Brief
Beginning with the first line, copy out each line of the material until the line containing "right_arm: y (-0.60" has been copied as well.

════════

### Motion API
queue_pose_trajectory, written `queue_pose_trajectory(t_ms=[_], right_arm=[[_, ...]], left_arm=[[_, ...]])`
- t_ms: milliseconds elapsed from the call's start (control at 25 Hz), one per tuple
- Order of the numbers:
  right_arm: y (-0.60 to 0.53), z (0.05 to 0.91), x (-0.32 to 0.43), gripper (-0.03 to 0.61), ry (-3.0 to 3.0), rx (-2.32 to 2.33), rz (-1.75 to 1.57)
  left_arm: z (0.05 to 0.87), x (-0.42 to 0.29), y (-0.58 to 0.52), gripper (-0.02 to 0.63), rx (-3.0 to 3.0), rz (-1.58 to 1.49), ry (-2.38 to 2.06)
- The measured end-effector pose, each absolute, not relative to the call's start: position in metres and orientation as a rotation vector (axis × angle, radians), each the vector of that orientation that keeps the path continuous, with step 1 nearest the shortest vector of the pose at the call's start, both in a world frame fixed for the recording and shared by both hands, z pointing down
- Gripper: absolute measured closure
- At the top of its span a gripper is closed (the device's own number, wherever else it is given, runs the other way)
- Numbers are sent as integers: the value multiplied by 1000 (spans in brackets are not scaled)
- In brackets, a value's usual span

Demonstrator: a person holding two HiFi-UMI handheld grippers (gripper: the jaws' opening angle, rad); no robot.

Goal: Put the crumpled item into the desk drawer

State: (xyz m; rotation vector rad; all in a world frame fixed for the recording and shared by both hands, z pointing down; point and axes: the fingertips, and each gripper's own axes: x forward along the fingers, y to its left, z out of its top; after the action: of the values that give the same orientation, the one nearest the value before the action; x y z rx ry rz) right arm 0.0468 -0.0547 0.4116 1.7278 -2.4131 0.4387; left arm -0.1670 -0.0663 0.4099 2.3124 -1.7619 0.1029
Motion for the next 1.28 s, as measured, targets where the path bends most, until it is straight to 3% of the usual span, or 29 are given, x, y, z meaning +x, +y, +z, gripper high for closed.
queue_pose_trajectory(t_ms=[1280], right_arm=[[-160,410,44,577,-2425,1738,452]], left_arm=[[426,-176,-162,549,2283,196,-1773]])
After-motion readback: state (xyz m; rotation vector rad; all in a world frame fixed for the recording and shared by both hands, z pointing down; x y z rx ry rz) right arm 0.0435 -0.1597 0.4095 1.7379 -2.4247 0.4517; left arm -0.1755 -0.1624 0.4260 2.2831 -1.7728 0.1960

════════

Result below
### Motion API
queue_pose_trajectory, written `queue_pose_trajectory(t_ms=[_], right_arm=[[_, ...]], left_arm=[[_, ...]])`
- t_ms: milliseconds elapsed from the call's start (control at 25 Hz), one per tuple
- Order of the numbers:
  right_arm: y (-0.60 to 0.53), z (0.05 to 0.91), x (-0.32 to 0.43), gripper (-0.03 to 0.61), ry (-3.0 to 3.0), rx (-2.32 to 2.33), rz (-1.75 to 1.57)

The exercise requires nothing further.